Elevated levels of lipoprotein (a) in patients suffering from myocardial infarction with carotid atherosclerotic lesions

• Published in: Blood coagulation & fibrinolysis Vol. 10; no. 6; p. 331
• Main Authors: Avellone, G, Di Garbo, V, Abruzzese, G, Campisi, D, Giannola, G, De Simone, R, Raneli, G
• Format: Journal Article
• Language: English
• Published: England 01.09.1999
• Subjects: Apolipoproteins - blood; Arteriosclerosis - blood; Arteriosclerosis - epidemiology; Arteriosclerosis - therapy; Biomarkers - blood; Blood Coagulation - physiology; Body Mass Index; Carotid Artery Diseases - blood; Carotid Artery Diseases - epidemiology; Carotid Artery Diseases - therapy; Cholesterol - blood; Female; Fibrinolysis - physiology; Humans; Lipoprotein(a) - blood; Lipoproteins - blood; Male; Middle Aged; Myocardial Infarction - blood; Myocardial Infarction - epidemiology; Myocardial Infarction - therapy; Risk Factors; Triglycerides - blood
• ISSN: 0957-5235
• DOI: 10.1097/00001721-199909000-00003

The aim of the present study was to evaluate metabolic, coagulation and fibrinolytic parameters in 45 patients [31 men, 14 women, aged 56.5 +/- 3.5 years (mean +/- SD)] who had suffered myocardial infarction more than 6 months earlier, with or without carotid atherosclerotic lesions. After the extracranial carotid arteries had been evaluated using a B-mode Duplex scanning system, patients were subdivided into two groups: group 1 (n = 20) with carotid plaques or measurable intima-media thickness; and group 2 (n = 25) without carotid plaques or measurable intima-media thickness.

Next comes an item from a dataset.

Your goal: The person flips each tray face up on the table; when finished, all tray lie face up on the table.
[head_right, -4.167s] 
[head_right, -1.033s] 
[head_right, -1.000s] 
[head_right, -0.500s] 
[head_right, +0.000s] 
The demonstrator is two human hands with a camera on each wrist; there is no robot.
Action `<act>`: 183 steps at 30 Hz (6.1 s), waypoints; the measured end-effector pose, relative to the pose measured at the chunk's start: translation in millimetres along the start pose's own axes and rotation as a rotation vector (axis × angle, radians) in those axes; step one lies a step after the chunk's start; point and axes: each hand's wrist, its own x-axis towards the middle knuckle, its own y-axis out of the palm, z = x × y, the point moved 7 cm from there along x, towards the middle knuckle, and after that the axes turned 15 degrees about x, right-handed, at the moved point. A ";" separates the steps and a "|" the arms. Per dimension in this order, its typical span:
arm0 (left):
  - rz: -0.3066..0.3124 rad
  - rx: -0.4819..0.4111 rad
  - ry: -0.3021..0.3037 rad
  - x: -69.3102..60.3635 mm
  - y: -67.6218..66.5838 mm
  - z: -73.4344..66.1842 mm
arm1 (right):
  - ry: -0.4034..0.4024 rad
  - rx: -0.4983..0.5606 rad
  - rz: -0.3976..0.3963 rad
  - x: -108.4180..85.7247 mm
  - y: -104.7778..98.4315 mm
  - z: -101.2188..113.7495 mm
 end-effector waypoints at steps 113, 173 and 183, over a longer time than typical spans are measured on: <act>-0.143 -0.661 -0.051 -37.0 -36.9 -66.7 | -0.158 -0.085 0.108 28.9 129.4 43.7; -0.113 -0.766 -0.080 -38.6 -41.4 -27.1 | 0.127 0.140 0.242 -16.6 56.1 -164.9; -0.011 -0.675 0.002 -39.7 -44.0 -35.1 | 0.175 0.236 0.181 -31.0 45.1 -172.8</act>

Twenty-two age- and sex-matched subjects were recruited as controls (group 3). Groups 1 and 2 displayed significantly higher levels of total cholesterol, apolipoprotein B, human autoantibodies against oxidised low-density lipoprotein and the c fraction of the third component system, and significantly lower levels of high-density lipoprotein cholesterol and apolipoprotein A1 than group 3. However, serum levels of triglyceride and lipoprotein (a) were significantly higher in group 1 than in the control group. Moreover, groups 1 and 2 displayed significantly higher levels of factor VII, fibrinogen, fragment 1+2, thrombin-antithrombin complex and plasminogen activator inhibitor after venous occlusion, and significantly lower levels of tissue-type plasminogen activator after venous occlusion than group 3. Significantly higher levels of tissue-type plasminogen activator and plasminogen activator inhibitor before venous occlusion were observed in groups 1 and 2 and significantly lower levels of antithrombin III, protein C and protein S were observed in group 1 compared with the controls. Patients were also analysed according to levels of lipoprotein (a). The lowest levels of tissue-type plasminogen activator after venous occlusion and the highest levels fragment 1 + 2, the c fraction of the third component system, and plasminogen activator inhibitor after venous occlusion were observed in patients with the highest levels of lipoprotein (a). Our data demonstrate an activation of coagulation and deficient fibrinolysis in survivors of myocardial infarction, particularly in those with associated carotid atherosclerotic lesions. We speculate that this thrombophilic state may play a key role in the pathogenesis of atherosclerotic vascular disease and thromboembolic complications.